Data in use inspection builds on the same pipeline but focuses on interactive actions while users work with data in applications and browsers. Examples include editing, viewing, printing, and copy‑paste operations.

The inspection engine uses the same rules and datasets. Results give additional context about what a user was doing with the data at the time of the action.

Data at rest

Data at rest inspection runs proactive background scans on endpoints and in connected cloud repositories. It classifies content before any user action occurs, so policies can apply immediately when data later moves.

On endpoints, the sensor:

  • Gradually scans configured locations to limit resource use.
  • Stores scan results locally and in the backend cache.
  • Logs scan events in Risks Overview as Scan Activity under a system user such as ch-dar-scanner.

Cloud connectors use similar content inspection for DSPM scans of files stored in services like OneDrive, SharePoint, Google Drive, and Slack, based on each connector’s configuration.

Detection logic and building blocks

Content inspection relies on a few core building blocks:

  • Content ID policies: Rules that detect patterns in text, such as PII, payment data, or custom regular expressions.
  • Exact Data Matching (EDM): Rules that identify specific records (for example, customer IDs or account numbers) with high precision.
  • OCR (Optical Character Recognition): Engines that extract text from images and scanned documents so the same rules can apply.
  • Datasets: Objects that group the detection signals and other metadata (location, file type, labels) into named collections used by policies.

You manage Content ID rules, EDM tables, and Document Tags in the Content Matching area, then select them into datasets.

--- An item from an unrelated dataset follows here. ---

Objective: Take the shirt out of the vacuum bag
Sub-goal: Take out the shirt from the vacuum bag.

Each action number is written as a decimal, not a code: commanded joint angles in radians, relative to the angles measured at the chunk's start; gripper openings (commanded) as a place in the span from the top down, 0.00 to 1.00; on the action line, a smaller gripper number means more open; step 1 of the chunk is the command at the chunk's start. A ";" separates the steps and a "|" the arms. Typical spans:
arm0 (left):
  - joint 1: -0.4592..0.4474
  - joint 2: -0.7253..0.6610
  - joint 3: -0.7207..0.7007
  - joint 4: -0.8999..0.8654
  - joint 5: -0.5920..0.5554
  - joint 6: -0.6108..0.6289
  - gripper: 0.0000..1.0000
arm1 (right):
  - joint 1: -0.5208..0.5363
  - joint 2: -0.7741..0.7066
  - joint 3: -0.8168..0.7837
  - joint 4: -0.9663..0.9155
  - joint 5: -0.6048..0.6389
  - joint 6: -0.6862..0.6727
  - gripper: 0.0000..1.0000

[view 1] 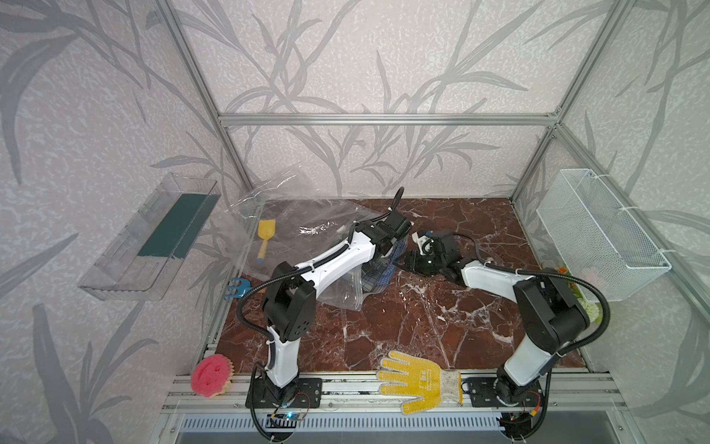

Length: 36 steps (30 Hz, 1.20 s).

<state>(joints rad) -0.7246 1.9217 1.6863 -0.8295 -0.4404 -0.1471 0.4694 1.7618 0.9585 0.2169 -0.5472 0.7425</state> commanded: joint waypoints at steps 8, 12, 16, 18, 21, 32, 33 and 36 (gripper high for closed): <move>0.025 -0.068 0.031 -0.017 0.015 -0.023 1.00 | 0.018 0.206 0.084 0.266 -0.030 0.180 0.42; 0.034 -0.077 0.028 -0.022 0.020 -0.026 1.00 | 0.018 0.234 0.108 0.263 -0.023 0.175 0.42; 0.036 -0.078 0.029 -0.023 0.028 -0.028 1.00 | 0.018 0.269 0.132 0.250 -0.024 0.172 0.42; 0.036 -0.077 0.032 -0.023 0.030 -0.029 1.00 | 0.018 0.295 0.144 0.257 -0.025 0.177 0.43; 0.037 -0.074 0.037 -0.031 0.036 -0.032 1.00 | 0.017 0.325 0.163 0.276 -0.026 0.194 0.44; 0.037 -0.055 0.026 -0.022 0.075 -0.045 1.00 | 0.038 0.312 0.199 0.257 0.007 0.213 0.59; 0.037 -0.055 0.022 -0.019 0.077 -0.043 1.00 | 0.041 0.312 0.203 0.254 0.013 0.213 0.59; 0.036 -0.050 0.020 -0.020 0.083 -0.041 1.00 | 0.051 0.325 0.219 0.241 0.044 0.217 0.59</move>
<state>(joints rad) -0.6918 1.8809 1.6897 -0.8337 -0.3595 -0.1696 0.5064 2.0830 1.1450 0.4644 -0.5335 0.9543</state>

Both Data Protection and Content Inspection policies reference those datasets.

Policies and configuration

Content inspection results are attached to events and dataflows and then used by datasets. Both Data Protection Policies and Content Inspection Policies select those datasets to decide which content to monitor, inspect, or capture.

Endpoint Sensors configuration

Use Endpoint Management to control where content inspection runs on endpoints.

  • For each deployment group, Content Inspection settings determine which Content Inspection Policies apply to data in motion.

  • Content Inspection Filters define the file types and locations that are in scope for data‑at‑rest scanning per group.

Most environments start with the defaults and adjust filters only for specific groups or performance needs.

Connectors and DSPM

For connectors, content inspection is configured in each connector’s settings. Typical options include:

  • Whether to run historical and forward scans.
  • File‑size and file‑type limits for inspection.
  • Whether to send captured content to external storage.

These settings determine how DSPM uses content inspection to classify files at rest in cloud apps and are populated in the Discovery pages.